* _Work task_
Here is the task for the records below: repeat exactly the lines from the one with "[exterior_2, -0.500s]" to the one with "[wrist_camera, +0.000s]", both included, and nothing else.

* _Given information_
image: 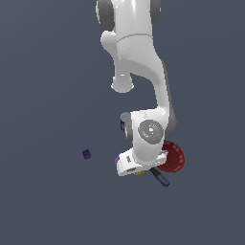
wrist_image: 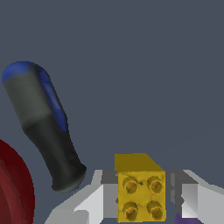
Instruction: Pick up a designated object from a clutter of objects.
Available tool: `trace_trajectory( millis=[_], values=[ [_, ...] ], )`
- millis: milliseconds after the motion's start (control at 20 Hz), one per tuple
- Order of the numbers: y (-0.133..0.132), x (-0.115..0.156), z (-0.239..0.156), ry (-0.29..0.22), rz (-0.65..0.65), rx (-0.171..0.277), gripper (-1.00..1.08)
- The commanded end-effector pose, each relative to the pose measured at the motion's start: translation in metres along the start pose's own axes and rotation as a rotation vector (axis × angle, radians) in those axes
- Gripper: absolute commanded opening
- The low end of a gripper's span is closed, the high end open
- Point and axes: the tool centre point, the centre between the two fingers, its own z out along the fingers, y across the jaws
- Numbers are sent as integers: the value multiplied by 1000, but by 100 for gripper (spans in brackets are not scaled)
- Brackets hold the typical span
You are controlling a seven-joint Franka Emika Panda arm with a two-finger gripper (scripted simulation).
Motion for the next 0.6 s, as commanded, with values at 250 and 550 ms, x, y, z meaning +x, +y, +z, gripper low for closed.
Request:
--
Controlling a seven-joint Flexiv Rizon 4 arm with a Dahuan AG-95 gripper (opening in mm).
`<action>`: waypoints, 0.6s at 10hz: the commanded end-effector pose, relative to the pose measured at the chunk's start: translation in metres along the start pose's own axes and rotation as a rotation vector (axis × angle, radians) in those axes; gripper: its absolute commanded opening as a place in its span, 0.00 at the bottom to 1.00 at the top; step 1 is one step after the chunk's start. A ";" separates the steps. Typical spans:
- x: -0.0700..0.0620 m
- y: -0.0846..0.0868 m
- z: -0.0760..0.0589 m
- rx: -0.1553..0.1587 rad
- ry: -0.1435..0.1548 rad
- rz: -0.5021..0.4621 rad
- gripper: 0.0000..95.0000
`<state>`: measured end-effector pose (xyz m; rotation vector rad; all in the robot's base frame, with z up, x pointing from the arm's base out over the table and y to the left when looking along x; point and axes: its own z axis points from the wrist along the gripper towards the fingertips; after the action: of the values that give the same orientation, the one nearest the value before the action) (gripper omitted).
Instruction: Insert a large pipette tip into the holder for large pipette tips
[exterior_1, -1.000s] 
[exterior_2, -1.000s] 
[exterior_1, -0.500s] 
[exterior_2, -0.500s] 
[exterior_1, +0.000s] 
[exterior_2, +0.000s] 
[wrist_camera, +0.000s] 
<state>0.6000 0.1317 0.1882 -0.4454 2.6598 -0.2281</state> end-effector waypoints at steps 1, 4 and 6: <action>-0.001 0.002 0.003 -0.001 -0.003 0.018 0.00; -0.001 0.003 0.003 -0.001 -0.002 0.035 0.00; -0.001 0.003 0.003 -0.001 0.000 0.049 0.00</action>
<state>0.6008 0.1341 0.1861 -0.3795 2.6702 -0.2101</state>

* _Result_
[exterior_2, -0.500s] 
[exterior_1, +0.000s] 
[exterior_2, +0.000s] 
[wrist_camera, +0.000s] 

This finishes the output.